Architect and urban researcher Martin Schwegmann, who replaced Schmidt as the new Studio Commissioner at the beginning of April, is now in charge of realising that plan. “In the short term, the main option is to rent more privately owned spaces, but in the long term, it is important to build new studios, as well.” The city, he explains, should not only be thinking about building flats, but about creating spaces for arts, social projects and small businesses, which are not protected to the same legal extent as residences. Of the six properties already listed in the Masterplan as potential sites (including Haus der Statistik), two 5000sqm spaces offering a total of 480 studios are scheduled to open this year; one in a former factory near Tempelhof, a second in Schöneberg near Potsdamer Straße. “One hundred thousand square meters is the aim,” Schwegmann explains. “And 10 percent of what we need is already in the works.”

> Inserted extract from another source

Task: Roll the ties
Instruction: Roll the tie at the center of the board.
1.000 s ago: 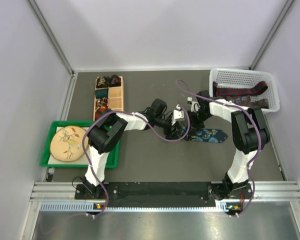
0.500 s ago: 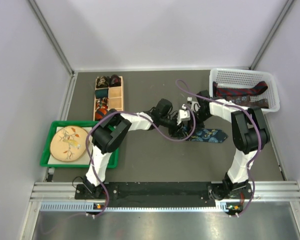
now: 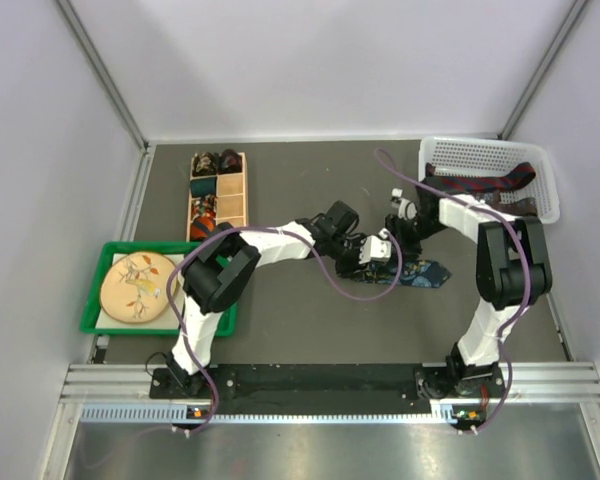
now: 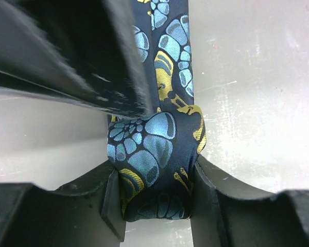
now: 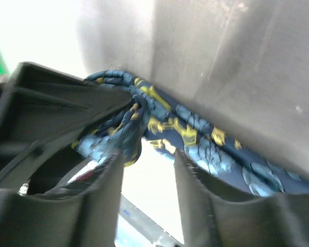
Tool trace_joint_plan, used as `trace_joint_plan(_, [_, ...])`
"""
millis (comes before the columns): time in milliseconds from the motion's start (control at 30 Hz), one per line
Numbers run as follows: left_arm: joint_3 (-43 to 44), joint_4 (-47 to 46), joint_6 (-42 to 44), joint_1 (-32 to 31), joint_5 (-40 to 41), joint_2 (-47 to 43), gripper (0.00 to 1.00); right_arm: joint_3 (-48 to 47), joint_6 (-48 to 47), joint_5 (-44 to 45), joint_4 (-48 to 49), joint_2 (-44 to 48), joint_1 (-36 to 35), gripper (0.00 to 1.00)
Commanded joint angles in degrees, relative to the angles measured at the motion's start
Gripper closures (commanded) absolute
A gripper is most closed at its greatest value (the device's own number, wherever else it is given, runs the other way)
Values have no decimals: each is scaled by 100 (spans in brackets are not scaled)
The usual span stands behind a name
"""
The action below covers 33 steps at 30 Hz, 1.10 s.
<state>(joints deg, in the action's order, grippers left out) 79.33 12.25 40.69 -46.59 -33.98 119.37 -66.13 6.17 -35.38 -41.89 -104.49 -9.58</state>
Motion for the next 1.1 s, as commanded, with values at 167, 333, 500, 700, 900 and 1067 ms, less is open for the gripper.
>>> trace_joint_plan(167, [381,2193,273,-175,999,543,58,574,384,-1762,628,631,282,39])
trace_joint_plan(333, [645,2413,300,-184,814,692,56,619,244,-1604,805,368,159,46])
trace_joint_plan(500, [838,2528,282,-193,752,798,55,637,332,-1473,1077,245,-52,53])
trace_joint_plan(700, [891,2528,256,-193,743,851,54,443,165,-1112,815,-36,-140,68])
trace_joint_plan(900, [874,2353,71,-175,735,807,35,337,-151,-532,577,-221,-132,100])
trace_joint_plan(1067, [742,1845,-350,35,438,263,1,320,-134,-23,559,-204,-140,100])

Meanwhile, other founding organisations of the Initiative Haus der Statistik continue their own developments. An initiative of KunstRepublik and early partner with AbBA, ZK/U – Zentrum für Kunst und Urbanistik opened in 2012 in an abandoned former train station in Moabit. It’s now a space for international artists, researchers and practitioners to focus on urban issues in the district of Moabit and beyond. This month, ZK/U is launching Ständige Vertretung (“permanent representation”), a new project space and residency programme for Berliners that includes a monthly stipend and material costs. Also in May, ZK/U will launch CityToolBox (CTB), an online platform developed in partnership with five other European cities that allows users to learn more about “bottom-up” urban activities.
The architecture collective Raumlabor continues to be involved in ongoing planning for the Haus der Statistik as well as the 2020 Masterplan. Another of their current projects is on view this month: Sammlers Traum (Collector’s Dream), a massive wooden-framed sculptural building that utilises recycled materials to house workshops and other events as part of Berlin’s International Horticultural Exhibition (IGA) through mid-October.
Despite these examples, the future of cultural spaces in Berlin is not all the stuff of dreams. Thayer’s old building on Köpenicker Straße still sits empty and un-demolished, while Thayer himself is now working out of a studio space on Paul-Linke-Ufer owned by Danish real estate company Taekker. Its rent is currently at €11/sqm and rising every year. “This,” he states, “is not a sustainable situation. But all those grassroots movements have definitely helped develop new ideas, some of which are showing a promising future.” Hope remains that initiatives such as Haus der Statistik will prove that artists can use their collective strength against the tide – and it may actually break, before crushing the artistic activities that made Berlin such a cultural hub in the first place.
Celebrate the Initiative Haus der Statistik victory with them Saturday, May 20 at a reception/debate/party on location at 3pm.